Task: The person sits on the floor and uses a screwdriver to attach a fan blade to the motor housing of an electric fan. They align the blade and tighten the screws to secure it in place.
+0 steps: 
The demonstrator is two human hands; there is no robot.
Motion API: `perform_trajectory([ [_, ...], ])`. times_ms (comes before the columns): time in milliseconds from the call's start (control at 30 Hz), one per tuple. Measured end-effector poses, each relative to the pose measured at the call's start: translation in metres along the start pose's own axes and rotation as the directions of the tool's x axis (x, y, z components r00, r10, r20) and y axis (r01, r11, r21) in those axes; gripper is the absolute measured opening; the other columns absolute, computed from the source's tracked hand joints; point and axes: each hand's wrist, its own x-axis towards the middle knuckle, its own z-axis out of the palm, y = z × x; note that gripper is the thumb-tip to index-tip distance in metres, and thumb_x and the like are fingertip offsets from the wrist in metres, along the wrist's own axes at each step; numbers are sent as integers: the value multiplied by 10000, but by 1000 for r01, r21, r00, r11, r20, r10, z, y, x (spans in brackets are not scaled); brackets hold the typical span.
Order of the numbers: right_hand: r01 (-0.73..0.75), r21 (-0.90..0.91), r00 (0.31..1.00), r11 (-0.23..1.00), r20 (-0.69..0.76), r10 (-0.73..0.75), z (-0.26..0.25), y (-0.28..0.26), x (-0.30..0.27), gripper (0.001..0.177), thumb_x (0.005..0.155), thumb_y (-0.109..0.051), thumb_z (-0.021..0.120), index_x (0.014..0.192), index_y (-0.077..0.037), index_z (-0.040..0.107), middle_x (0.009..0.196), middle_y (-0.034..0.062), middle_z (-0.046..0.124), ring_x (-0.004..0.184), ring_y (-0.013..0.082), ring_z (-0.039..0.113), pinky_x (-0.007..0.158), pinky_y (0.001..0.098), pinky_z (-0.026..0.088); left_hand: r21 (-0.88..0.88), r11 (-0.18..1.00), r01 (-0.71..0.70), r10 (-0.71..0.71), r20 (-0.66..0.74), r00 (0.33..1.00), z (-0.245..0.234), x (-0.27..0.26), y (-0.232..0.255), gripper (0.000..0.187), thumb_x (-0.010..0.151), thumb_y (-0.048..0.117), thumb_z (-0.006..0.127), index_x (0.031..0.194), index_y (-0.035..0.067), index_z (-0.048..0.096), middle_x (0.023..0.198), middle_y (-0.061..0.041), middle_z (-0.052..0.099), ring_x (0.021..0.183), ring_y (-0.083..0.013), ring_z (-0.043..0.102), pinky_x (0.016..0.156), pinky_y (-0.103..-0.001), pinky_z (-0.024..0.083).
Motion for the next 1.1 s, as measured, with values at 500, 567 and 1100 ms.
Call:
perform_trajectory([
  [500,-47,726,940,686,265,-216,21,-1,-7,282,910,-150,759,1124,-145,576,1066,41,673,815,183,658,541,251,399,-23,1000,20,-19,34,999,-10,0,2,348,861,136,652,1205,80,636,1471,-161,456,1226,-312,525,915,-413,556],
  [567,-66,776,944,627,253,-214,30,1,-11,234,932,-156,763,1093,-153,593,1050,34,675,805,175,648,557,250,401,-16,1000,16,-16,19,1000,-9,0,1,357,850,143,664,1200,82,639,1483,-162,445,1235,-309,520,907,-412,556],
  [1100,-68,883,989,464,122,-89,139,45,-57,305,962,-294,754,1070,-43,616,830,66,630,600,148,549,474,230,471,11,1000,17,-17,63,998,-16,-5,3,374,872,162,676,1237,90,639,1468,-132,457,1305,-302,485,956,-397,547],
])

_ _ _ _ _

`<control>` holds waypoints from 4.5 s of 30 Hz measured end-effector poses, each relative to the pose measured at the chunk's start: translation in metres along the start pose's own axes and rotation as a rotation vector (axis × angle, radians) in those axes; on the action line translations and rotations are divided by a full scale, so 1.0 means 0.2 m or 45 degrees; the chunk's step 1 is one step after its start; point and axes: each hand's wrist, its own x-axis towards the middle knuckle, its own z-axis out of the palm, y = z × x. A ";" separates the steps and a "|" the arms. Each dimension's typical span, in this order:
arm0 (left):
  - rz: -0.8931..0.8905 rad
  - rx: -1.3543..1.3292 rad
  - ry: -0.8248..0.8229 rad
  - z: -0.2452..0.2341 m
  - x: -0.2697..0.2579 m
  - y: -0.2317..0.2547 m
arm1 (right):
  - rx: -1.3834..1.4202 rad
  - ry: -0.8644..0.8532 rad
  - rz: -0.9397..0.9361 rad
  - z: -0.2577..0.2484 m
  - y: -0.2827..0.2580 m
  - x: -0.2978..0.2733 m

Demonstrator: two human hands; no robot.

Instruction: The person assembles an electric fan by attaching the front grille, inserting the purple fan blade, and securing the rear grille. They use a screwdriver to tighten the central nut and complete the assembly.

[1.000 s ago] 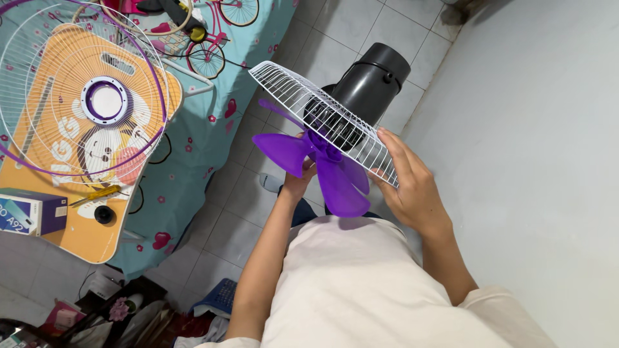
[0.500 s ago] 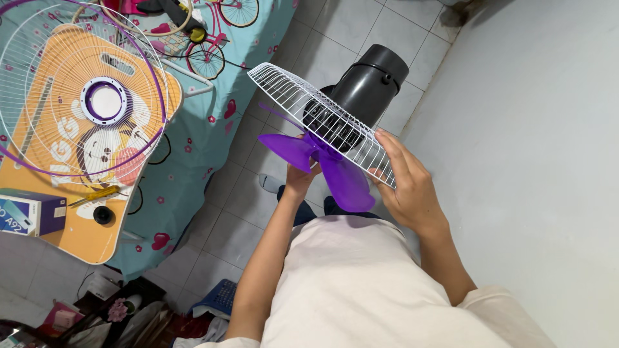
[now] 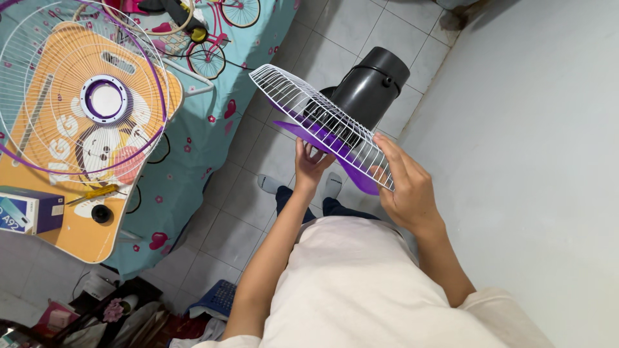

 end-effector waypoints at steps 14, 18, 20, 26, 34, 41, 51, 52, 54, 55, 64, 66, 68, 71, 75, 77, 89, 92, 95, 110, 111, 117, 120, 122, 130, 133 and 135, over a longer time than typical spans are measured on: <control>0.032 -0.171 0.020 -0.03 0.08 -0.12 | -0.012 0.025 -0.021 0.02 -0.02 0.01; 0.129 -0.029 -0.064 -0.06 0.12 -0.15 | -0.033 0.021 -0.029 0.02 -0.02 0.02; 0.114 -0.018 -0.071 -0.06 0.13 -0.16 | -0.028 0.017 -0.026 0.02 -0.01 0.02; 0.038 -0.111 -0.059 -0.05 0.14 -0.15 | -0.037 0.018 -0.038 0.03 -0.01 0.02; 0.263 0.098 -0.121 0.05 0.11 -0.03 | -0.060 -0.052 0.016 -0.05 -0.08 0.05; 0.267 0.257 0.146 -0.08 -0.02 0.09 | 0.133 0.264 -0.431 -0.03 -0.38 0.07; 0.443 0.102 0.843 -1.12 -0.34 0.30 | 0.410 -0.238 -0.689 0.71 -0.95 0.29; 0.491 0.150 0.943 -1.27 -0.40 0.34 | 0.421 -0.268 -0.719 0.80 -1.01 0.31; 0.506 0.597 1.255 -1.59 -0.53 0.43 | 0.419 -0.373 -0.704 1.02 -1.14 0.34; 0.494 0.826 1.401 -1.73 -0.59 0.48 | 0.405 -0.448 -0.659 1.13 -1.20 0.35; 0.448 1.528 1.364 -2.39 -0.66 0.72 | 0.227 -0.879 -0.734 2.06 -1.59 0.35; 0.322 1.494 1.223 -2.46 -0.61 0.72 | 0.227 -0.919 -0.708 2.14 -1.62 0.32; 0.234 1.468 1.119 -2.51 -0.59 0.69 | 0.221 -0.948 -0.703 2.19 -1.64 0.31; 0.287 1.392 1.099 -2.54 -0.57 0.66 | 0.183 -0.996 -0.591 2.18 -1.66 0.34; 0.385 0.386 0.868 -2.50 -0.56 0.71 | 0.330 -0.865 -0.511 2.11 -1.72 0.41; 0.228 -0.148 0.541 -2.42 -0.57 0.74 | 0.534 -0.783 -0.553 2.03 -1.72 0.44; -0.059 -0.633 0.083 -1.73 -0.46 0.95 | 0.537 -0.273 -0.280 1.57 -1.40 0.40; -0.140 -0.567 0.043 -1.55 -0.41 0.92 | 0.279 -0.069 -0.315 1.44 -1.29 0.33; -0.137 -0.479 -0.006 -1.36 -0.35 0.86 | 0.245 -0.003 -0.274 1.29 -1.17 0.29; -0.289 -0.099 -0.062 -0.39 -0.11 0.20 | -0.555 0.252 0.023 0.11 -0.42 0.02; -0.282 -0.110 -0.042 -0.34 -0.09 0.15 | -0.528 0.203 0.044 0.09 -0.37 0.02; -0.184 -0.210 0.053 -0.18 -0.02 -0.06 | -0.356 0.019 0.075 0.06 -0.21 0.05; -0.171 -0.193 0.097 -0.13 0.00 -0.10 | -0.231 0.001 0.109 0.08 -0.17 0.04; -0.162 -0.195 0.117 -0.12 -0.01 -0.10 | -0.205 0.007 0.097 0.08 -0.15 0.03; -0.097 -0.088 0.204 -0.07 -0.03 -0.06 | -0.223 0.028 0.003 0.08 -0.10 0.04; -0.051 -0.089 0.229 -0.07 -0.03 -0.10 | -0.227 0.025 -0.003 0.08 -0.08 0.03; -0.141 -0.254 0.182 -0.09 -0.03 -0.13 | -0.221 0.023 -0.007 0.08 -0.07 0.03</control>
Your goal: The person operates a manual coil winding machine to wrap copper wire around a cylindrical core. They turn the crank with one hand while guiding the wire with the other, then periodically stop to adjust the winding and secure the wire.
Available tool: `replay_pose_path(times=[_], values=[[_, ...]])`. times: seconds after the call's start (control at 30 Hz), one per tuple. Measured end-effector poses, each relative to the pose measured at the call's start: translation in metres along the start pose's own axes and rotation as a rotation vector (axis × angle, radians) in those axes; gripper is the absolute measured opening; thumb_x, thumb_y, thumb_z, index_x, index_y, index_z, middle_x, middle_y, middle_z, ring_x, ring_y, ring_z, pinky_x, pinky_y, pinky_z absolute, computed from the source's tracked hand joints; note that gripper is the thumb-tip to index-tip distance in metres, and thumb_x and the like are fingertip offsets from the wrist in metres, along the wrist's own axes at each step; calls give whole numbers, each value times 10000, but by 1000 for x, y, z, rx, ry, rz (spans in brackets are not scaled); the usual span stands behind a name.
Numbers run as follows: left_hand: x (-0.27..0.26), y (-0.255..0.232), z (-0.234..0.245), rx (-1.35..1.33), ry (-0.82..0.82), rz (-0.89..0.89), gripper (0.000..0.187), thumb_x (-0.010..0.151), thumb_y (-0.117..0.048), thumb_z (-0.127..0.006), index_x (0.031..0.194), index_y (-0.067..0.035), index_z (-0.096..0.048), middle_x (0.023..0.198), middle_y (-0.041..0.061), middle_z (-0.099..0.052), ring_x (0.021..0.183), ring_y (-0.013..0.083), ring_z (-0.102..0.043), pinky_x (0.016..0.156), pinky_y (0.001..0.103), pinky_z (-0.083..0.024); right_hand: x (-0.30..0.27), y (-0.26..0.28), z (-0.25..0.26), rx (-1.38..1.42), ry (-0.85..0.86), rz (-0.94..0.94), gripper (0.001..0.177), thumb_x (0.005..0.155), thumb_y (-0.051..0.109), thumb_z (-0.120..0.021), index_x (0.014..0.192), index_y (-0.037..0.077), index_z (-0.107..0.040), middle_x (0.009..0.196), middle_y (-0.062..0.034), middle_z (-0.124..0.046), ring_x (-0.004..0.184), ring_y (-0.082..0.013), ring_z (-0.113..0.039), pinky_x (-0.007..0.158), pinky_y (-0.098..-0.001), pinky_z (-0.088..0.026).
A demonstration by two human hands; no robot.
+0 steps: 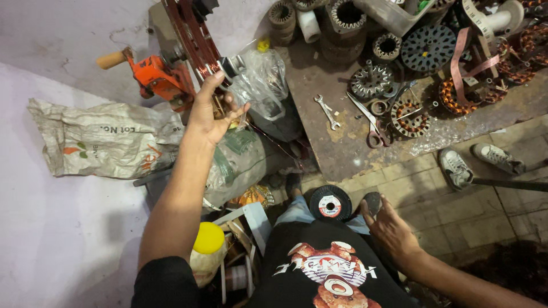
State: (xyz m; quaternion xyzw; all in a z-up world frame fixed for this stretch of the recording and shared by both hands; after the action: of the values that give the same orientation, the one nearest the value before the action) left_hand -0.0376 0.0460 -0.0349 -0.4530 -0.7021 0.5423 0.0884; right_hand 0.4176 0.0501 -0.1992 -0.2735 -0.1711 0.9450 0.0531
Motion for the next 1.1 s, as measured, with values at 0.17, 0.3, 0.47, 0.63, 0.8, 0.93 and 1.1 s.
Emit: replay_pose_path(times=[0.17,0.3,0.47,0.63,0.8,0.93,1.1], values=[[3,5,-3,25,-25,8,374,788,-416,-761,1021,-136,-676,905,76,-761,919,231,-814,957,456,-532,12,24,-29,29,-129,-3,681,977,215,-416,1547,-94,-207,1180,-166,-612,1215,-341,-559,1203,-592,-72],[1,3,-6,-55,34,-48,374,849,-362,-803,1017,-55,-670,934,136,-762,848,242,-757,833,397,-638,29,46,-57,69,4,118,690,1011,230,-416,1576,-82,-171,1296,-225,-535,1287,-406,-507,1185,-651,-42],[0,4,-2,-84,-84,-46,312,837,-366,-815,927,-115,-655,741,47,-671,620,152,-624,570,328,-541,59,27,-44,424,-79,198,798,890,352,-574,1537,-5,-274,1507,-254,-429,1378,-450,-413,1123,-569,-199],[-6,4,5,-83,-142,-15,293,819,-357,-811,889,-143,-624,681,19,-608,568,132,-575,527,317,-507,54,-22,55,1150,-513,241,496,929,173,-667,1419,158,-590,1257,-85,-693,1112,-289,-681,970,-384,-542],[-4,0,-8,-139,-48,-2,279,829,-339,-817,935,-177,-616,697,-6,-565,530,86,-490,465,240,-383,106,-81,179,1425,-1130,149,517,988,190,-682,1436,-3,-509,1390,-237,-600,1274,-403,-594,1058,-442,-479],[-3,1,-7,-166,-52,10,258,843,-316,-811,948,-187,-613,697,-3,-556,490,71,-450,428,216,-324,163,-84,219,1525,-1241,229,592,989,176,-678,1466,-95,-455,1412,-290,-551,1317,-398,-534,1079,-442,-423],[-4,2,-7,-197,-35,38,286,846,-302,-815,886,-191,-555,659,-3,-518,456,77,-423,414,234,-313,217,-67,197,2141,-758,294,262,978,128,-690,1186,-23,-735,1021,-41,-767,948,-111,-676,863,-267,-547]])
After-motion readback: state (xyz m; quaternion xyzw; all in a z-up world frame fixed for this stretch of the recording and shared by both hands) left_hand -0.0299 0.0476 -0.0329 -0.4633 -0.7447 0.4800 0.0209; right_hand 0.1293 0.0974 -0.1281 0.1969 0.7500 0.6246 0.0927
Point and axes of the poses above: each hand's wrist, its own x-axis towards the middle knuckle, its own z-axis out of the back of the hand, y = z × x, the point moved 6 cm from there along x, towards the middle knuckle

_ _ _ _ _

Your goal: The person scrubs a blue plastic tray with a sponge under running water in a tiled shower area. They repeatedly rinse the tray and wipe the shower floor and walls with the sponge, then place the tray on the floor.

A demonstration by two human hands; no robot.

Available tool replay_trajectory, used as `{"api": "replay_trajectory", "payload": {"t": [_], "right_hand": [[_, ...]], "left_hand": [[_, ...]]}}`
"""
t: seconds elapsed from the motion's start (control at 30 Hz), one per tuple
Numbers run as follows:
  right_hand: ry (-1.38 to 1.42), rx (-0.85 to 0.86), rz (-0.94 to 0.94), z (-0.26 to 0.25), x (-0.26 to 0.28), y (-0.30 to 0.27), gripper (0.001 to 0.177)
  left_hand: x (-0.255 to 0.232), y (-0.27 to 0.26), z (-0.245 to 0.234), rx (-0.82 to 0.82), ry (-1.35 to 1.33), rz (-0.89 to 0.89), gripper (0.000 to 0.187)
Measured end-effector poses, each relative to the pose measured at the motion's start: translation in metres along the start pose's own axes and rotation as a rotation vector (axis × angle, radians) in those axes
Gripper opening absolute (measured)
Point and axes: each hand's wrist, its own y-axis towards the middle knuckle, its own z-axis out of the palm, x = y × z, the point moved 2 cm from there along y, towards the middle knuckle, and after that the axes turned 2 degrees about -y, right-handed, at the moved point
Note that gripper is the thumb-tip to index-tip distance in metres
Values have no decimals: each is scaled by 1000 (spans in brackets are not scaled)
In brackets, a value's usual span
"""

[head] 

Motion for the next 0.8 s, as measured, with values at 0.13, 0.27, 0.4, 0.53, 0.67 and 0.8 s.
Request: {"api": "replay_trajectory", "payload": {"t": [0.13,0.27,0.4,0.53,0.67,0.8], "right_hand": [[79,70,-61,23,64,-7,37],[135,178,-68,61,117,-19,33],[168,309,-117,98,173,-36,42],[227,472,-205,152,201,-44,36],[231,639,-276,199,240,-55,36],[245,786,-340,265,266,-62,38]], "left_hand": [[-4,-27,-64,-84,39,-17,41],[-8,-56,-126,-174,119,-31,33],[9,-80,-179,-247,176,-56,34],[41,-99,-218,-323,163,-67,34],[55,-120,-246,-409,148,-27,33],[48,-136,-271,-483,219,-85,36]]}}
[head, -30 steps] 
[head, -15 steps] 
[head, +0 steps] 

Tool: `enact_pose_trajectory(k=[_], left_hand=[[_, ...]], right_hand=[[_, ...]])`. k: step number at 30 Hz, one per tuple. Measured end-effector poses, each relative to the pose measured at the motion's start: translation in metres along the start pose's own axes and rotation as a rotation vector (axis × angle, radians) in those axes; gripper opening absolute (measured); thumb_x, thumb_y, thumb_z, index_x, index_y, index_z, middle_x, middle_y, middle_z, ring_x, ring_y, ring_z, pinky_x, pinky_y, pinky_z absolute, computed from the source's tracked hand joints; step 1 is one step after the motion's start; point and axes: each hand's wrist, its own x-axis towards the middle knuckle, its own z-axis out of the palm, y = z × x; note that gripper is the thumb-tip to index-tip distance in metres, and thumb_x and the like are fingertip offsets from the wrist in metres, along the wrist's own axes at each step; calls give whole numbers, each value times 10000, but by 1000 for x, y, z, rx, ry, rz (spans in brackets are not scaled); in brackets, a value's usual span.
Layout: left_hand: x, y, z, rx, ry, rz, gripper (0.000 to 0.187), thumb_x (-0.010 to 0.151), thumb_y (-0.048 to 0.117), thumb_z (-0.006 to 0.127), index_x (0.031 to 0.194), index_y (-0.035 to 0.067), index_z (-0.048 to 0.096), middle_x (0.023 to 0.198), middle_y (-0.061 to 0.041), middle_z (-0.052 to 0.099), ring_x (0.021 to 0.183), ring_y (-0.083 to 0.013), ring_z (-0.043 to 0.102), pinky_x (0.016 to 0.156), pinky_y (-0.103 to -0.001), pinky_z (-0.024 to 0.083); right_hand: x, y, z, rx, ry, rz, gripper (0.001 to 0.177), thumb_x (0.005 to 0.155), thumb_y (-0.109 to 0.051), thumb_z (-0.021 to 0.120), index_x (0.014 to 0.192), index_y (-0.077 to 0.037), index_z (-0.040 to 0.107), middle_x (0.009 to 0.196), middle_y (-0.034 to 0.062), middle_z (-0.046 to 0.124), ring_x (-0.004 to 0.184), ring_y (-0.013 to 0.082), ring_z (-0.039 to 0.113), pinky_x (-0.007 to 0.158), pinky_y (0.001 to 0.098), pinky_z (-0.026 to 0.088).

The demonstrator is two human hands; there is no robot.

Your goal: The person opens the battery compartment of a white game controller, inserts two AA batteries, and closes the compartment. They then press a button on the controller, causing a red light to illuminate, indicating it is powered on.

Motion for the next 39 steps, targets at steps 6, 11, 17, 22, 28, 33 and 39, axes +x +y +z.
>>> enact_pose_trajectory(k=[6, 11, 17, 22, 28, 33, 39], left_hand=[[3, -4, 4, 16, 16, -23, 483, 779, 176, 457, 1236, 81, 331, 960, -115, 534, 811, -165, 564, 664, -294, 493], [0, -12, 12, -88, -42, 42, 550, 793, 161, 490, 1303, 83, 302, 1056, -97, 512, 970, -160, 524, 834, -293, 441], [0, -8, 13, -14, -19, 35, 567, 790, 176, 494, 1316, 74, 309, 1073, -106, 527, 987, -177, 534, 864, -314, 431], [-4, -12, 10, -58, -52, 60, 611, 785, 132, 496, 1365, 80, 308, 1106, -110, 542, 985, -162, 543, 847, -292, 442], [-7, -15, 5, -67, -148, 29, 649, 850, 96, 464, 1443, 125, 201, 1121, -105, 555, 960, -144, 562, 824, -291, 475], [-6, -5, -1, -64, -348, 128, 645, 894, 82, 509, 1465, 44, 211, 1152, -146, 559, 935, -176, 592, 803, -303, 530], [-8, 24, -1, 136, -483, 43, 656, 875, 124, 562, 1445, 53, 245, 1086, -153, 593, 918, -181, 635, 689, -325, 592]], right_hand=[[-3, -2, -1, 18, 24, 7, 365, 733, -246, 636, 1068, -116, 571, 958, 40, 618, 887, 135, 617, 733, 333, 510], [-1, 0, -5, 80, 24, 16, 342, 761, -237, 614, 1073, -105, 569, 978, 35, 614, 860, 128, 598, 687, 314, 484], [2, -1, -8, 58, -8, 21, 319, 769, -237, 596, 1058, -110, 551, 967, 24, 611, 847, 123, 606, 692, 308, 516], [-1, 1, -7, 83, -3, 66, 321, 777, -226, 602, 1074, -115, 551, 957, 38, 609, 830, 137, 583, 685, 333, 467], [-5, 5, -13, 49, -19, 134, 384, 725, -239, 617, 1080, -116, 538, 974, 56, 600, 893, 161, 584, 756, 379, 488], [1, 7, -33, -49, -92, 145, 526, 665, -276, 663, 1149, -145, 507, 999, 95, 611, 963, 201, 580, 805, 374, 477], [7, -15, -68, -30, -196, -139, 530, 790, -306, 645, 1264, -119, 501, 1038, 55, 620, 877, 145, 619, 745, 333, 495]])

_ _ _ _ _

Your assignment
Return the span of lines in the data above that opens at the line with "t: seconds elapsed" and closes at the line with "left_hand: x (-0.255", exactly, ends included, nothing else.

Answer to the exercise
t: seconds elapsed from the motion's start (control at 30 Hz), one per tuple
Numbers run as follows:
  right_hand: ry (-1.38 to 1.42), rx (-0.85 to 0.86), rz (-0.94 to 0.94), z (-0.26 to 0.25), x (-0.26 to 0.28), y (-0.30 to 0.27), gripper (0.001 to 0.177)
  left_hand: x (-0.255 to 0.232), y (-0.27 to 0.26), z (-0.245 to 0.234), rx (-0.82 to 0.82), ry (-1.35 to 1.33), rz (-0.89 to 0.89), gripper (0.000 to 0.187)

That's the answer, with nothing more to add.